* [What to do]: An exact copy of all the data is needed, with every picture left out.

* [Source material]:
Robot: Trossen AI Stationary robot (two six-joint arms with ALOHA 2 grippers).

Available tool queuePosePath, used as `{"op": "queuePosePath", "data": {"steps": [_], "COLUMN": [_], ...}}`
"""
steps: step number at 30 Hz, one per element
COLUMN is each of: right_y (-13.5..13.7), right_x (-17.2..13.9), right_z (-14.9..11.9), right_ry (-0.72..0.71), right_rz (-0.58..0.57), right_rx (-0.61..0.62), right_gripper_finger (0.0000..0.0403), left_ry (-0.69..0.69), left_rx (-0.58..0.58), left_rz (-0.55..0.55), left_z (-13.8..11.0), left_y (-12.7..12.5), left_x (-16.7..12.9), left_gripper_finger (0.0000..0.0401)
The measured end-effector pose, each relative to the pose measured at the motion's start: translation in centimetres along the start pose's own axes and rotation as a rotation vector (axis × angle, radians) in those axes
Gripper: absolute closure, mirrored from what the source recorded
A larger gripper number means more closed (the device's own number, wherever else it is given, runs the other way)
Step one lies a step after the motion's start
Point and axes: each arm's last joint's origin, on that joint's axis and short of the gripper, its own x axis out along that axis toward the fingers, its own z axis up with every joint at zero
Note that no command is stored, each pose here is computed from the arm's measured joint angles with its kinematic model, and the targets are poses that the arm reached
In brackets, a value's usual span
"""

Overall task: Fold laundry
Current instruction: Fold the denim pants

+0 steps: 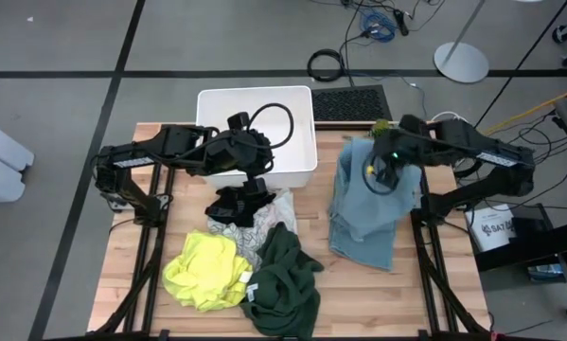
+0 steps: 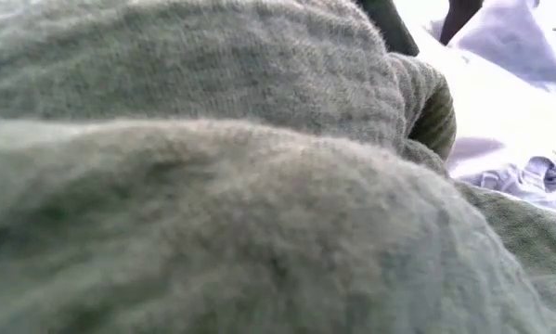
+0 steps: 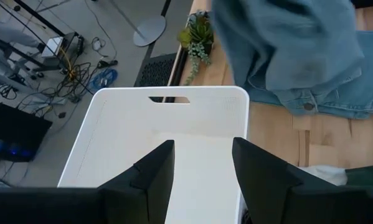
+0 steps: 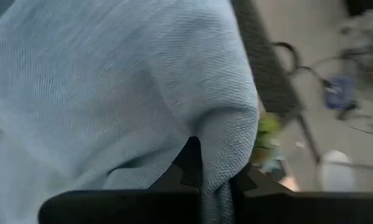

* [The answer]:
Robot: Trossen AI Stationary robot (two six-joint arms with ALOHA 2 grippers).

Available tool queuePosePath, used as `{"op": "queuePosePath", "data": {"steps": [_], "COLUMN": [_], ...}}`
"""
steps: step number at 30 Hz, one per element
COLUMN is each of: right_y (-13.5..13.7), right_x (-17.2..13.9), right_z (-14.9..11.9), right_ry (-0.72..0.71), right_rz (-0.58..0.57), right_rx (-0.61..0.62), right_gripper_finger (0.0000..0.0403), left_ry (-0.69..0.69), left_rx (-0.58..0.58), left_rz (-0.55..0.55), left_z (-13.8..11.0), left_y (-12.7..12.5), left_x (-16.7..12.9), left_gripper_finger (0.0000..0.0401)
The measured end-effector pose, each relative to the pose measured at the motion's start: translation in centimetres along the start pose's own axes and rotation as a rotation vector (axis × angle, radians) in those axes
Gripper: absolute closure, mirrored from what the source recorded
A larger gripper number means more closed (the device's own number, wherever else it is given, runs the other way)
Step one lies a step after the motion's start
Point and axes: each arm's last joint's origin, on that joint's axis and short of the gripper, its own x axis out along that axis toward the fingers, its own z axis up with every joint at zero
Note that no command is stored, each pose here is computed from the arm's measured joint angles with its kinematic model, and the targets are poses that the arm reached
In brackets, a value's usual span
"""

Overall task: Fold laundry
Current instruction: Fold the denim pants

+0 steps: 
+0 steps: 
+0 steps: 
+0 steps: 

What this exercise needed has been supplied.